For non-security-sensitive information, would it be good to use interfaces so as to allow proper inheritance relations, and rely upon implementers not to violate contracts?

Ideally, it would be possible to expose a public interface well enough to allow outside instances to be passed around, without having to allow outside code to define its own implementations. If that were doable, that would seem like the optimal approach. Unfortunately, while one can expose public abstract classes with 'internal'-qualified constructors, I'm unaware of any such ability with interfaces. Still, I'm not sure the possibility of someone implementing "IImmutableDrawnText" with an object that allows outside mutation is necessarily a real problem.

Edit IDrawnText would only expose getters but not setters, but its documentation would explicitly state that objects implementing IDrawnText may or may not be mutable via other means; IImmutableDrawnText would expose the same members as IDrawnText, but the documentation would expressly state that classes which allow mutation are forbidden from implementing the interface. Nothing would prevent mutable classes from implementing IImmutableDrawnText in violation of the contract, but any and all such classes would be broken implementations of that interface.
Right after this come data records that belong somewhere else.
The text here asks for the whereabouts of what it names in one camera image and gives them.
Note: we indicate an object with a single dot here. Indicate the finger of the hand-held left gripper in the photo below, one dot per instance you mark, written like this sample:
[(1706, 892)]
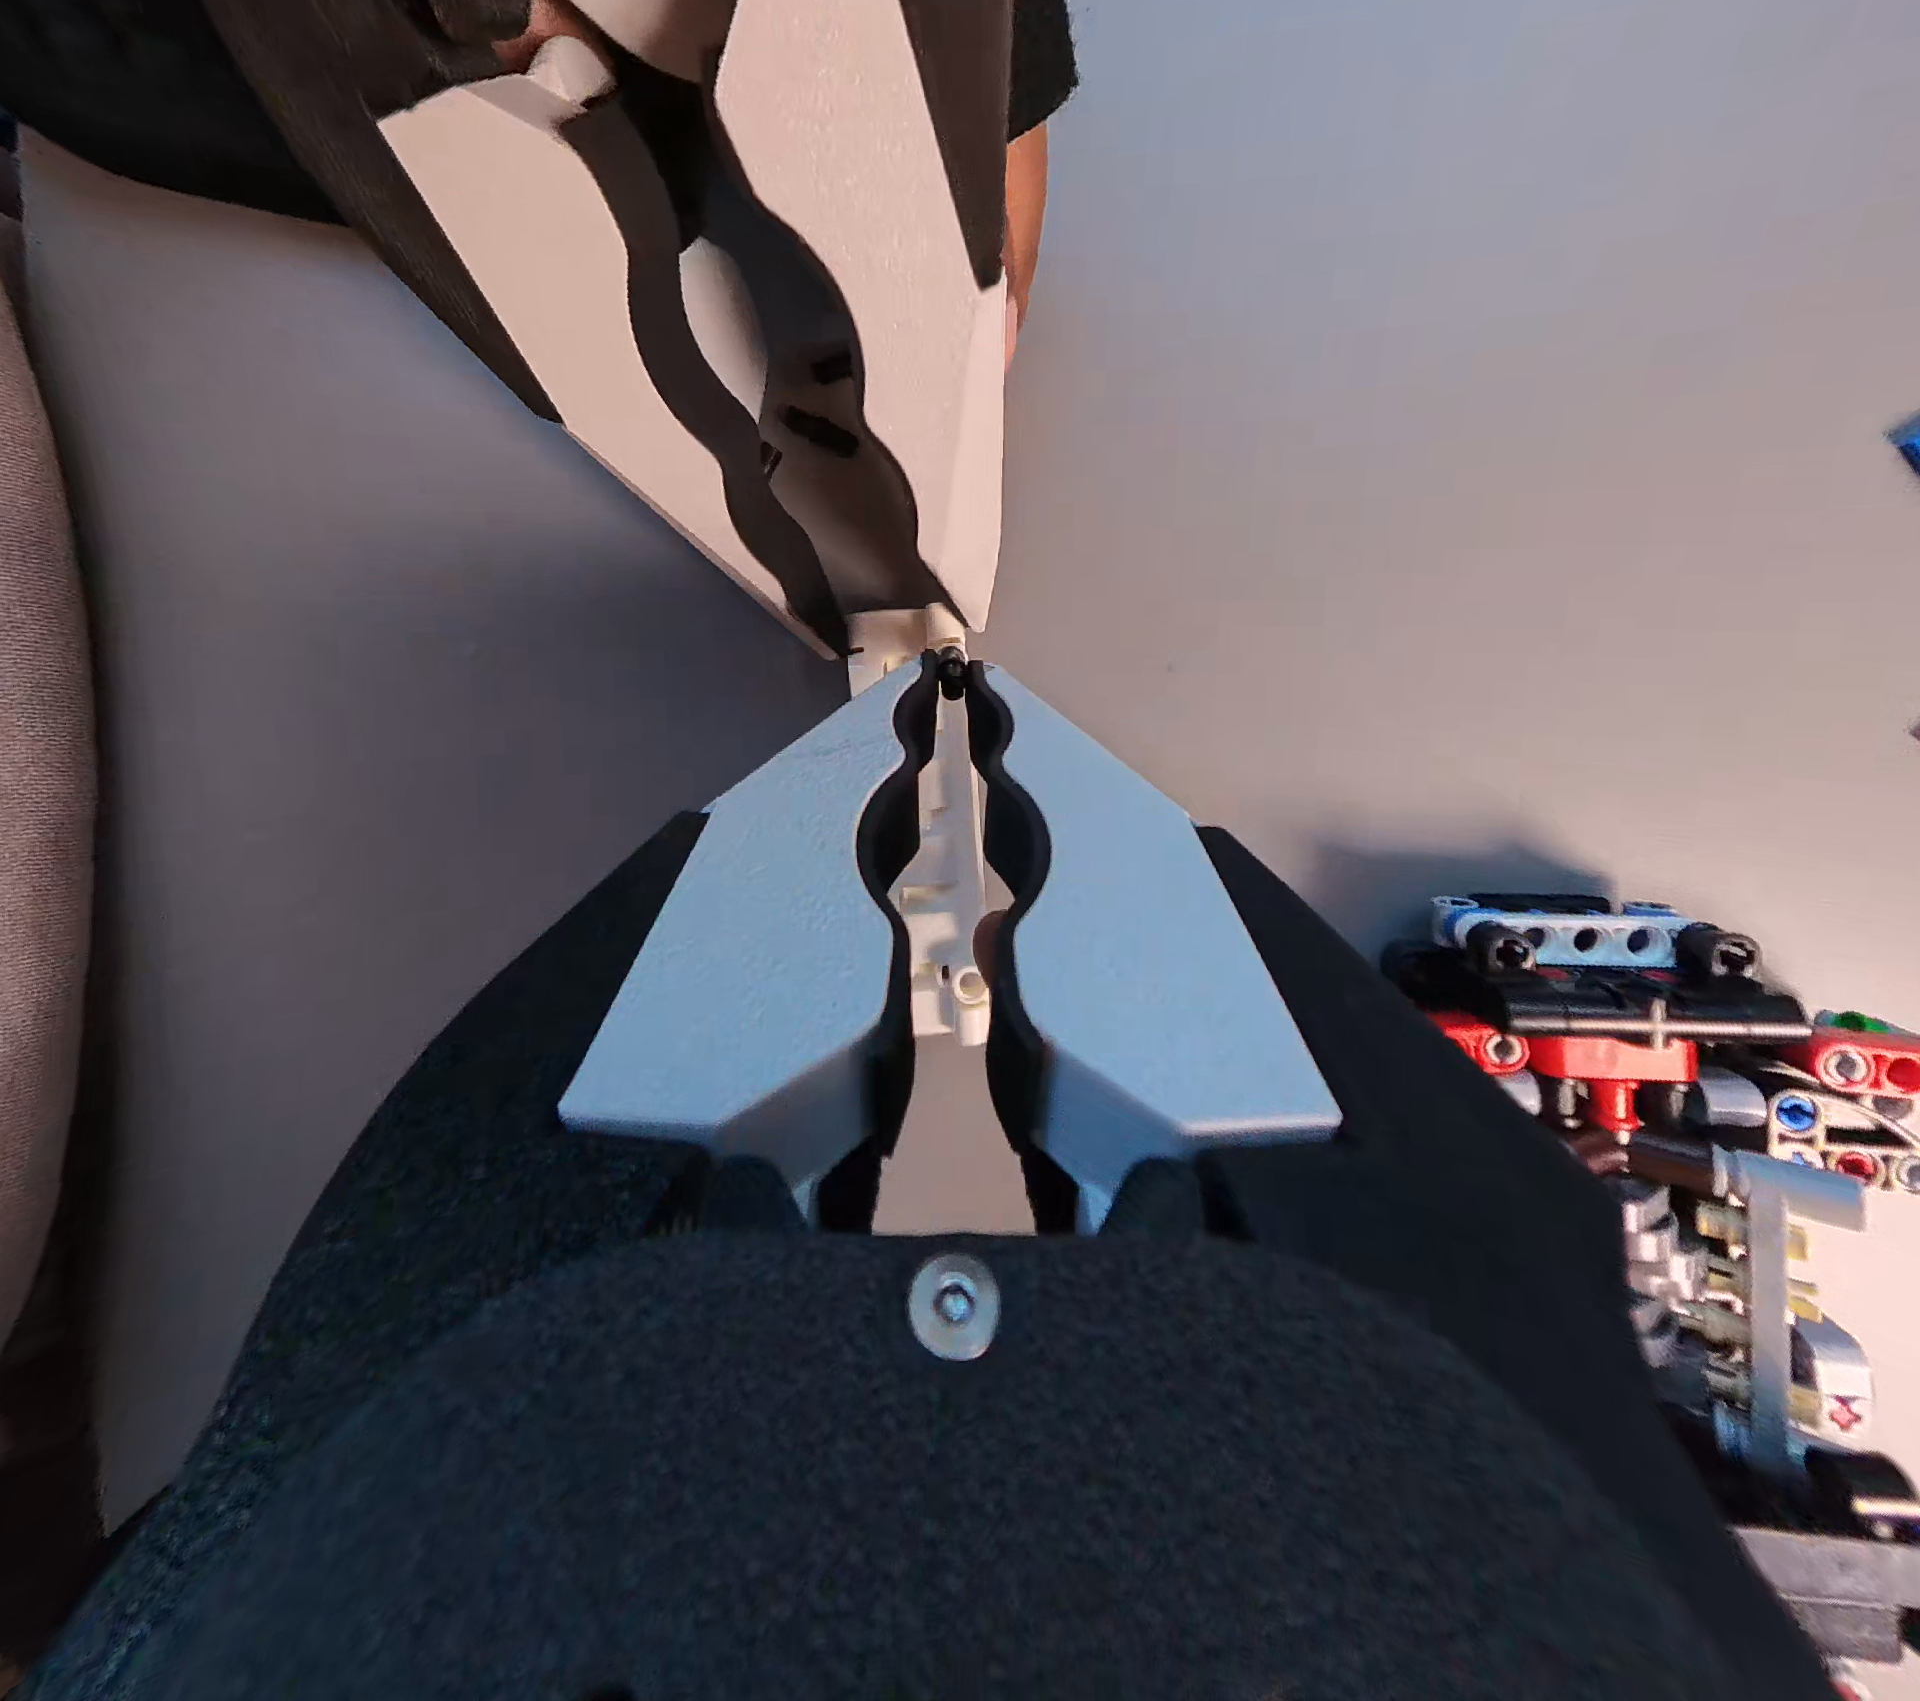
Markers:
[(885, 171), (556, 263)]

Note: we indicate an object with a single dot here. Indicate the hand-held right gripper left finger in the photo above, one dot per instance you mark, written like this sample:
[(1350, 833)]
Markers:
[(735, 984)]

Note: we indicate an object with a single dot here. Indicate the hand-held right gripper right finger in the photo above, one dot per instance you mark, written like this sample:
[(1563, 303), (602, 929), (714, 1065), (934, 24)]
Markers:
[(1169, 984)]

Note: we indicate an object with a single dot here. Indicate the white lego panel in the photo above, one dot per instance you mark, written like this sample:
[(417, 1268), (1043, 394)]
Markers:
[(950, 984)]

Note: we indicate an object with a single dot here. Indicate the partly built lego truck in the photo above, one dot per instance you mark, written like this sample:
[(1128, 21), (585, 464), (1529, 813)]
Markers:
[(1649, 1055)]

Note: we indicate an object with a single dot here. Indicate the person's left hand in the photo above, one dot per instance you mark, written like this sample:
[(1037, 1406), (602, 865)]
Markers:
[(1029, 234)]

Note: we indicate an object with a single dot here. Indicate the person's beige hoodie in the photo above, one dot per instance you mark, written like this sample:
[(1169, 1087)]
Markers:
[(38, 679)]
There's no such thing as an "immutable interface". There's an interface that doesn't declare methods that mutate the object, but no way for it to prohibit mutation. And allowing mutation allows all the thread-safety and "security" issues that go along with it.

The reason immutable classes should be sealed, is that they make that promise that they can't (normally) be modified once created. A subclass can break that promise (and LSP along with it), and prohibiting inheritance is the only way to enforce the promise.
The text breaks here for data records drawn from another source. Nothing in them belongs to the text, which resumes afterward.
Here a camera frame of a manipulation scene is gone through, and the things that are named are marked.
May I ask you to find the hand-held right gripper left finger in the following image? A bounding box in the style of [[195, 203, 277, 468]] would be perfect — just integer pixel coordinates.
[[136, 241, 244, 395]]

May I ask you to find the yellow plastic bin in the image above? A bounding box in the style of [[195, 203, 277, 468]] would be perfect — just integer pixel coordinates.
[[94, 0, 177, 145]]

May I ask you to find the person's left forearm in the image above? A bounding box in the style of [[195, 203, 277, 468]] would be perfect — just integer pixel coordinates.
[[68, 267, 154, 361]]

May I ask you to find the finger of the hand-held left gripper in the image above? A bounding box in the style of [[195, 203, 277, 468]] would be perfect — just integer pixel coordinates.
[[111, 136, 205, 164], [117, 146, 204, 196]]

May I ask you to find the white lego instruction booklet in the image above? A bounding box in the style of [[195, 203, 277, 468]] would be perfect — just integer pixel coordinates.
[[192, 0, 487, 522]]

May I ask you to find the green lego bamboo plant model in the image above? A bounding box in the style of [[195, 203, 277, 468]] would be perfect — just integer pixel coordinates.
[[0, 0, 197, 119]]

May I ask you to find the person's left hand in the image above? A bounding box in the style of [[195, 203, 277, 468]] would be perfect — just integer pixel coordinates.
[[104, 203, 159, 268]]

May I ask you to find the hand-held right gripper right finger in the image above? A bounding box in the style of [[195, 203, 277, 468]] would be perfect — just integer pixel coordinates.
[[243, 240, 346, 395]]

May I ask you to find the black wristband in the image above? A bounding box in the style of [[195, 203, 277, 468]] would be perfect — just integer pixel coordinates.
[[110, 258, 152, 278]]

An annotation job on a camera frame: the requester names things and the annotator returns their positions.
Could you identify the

BTW, immutability isn't for security. A language/framework that allows reflection (like, say, C#/.net?) can be used to modify the object virtually at will, ignoring everything the object's done to prevent it. Immutability mainly just makes that hard to do accidentally.

An interface does not define mutability/immutability; rather, it only serves to constrain what the consumer can do. Just because an interface does not expose mutation facilities does not mean you should assume the object is immutable. For example, IEnumerable says nothing about a collection's immutability, but it is not a mutable interface.

Basically: you would need to define that elsewhere - probably in documentation.

If that way of splitting up the functionality helps with your domain, then: go for it! If it doesn't help, don't force it on yourself unnecessarily (never invent a requirement).

Also: if a type is not sealed it can't really claim to be immutable, as the (base) type itself won't even know what is possible. Again, this may or may not be a real problem.

You might look at the WPF Freezable class for inspiration if you want to implement this pattern.

It is described as follows:

Defines an object that has a modifiable state and a read-only (frozen) state. Classes that derive from Freezable provide detailed change notification, can be made immutable, and can clone themselves.